New Study finds Billions of juvenile Polar Cod under Sea Ice
What happens under the Arctic ice cap has largely been hidden from the prying eyes of science. But a new under-ice trawl net has changed that. A recent study by German researchers estimates the prevalence of nearly nine billion Polar cod in the eastern Arctic Ocean alone.
This is reported by Alaska Public Media, citing a recent study published in the journal Polar Biology.
According to the researchers the Polar cod spends substantial time under the ice.
A habitat the researchers fear could disappear
Nine billion sounds like a lot, but it is not unlikely - says Franz Mueter, a fisheries scientist at University of Alaska. He has also surveyed for Polar cod, and says they’ve likewise found them by the billions living in the Chukchi Sea.
However, he adds:
-We didn’t sample under the ice like they did, and that’s the novel thing here, is that they sampled under the ice in the central Arctic which hasn’t really been done much before.
The German researchers used a special net that sinks below the sea ice, and instead of trawling the bottom, it scrapes where ice meets ocean.
The survey shows that only juvenile fish are found under the ice, a habitat the researchers fear could disappear as a result of climate.
The survey didn’t sample from under multiyear ice, but where they did go is still new territory for science. Earlier, most surveying for Polar cod was conducted in open seas, and that misses a key part of the species’ life cycle.
Major source of food
The study found 1- and 2-year-old fish under the ice, whilst in other parts of the Arctic Ocean, fish this age have already moved to the ocean floor. Below the ice there is plenty of zooplankton to eat, and there’s shelter from predators.
The information from the study is of fundamental importance for the researchers, as polar cod are a major source of food for seals, whales and seabirds in the Arctic.

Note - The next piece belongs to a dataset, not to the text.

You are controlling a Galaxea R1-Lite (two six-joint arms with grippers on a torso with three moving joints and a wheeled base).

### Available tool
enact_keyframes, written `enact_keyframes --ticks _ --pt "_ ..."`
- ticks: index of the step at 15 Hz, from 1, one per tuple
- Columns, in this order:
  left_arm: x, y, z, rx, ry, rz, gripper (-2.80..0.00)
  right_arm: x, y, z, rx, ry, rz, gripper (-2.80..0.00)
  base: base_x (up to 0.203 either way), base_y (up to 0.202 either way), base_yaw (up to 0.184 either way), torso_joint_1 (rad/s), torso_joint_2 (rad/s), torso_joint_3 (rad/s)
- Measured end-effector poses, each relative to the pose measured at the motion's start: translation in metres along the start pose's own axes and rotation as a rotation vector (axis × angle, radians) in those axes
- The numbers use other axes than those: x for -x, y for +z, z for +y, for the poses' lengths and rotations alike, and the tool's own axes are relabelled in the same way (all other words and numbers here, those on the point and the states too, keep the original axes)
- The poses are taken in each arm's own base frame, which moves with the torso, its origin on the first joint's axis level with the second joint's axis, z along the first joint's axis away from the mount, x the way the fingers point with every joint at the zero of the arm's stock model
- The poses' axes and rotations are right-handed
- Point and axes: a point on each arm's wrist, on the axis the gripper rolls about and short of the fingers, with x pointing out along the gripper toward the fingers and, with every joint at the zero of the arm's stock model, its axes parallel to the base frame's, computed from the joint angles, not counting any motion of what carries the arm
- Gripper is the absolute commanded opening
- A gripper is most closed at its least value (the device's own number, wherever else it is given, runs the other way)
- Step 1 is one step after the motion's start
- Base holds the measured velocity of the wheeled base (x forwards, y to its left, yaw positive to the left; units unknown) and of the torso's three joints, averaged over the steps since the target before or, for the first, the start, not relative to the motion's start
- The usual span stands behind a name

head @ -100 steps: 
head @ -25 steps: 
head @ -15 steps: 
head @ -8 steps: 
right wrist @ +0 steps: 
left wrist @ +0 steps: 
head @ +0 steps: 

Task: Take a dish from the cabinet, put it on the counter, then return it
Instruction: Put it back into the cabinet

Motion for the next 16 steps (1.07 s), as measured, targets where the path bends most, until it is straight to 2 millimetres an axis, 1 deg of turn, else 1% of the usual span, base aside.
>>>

Norwegian researchers recently confirmed that, in a regularly monitored fjord on the island Spitsbergen, for the first time ever there were no polar cod found - but plenty of Atlantic cod. If the polar cod population in the Barents Sea actually does shrink, the juvenile fish under the ice of the Eastern Arctic could become even more important - especially in order to make up for losses elsewhere.
The data was gathered in summer 2012, during an Arctic expedition on board the research icebreaker Polarstern. The survey has been conducted by researchers from the Alfred Wegener Institute, Helmholtz Centre for Polar and Marine Research, University of Hamburg and the Dutch research institute IMARES.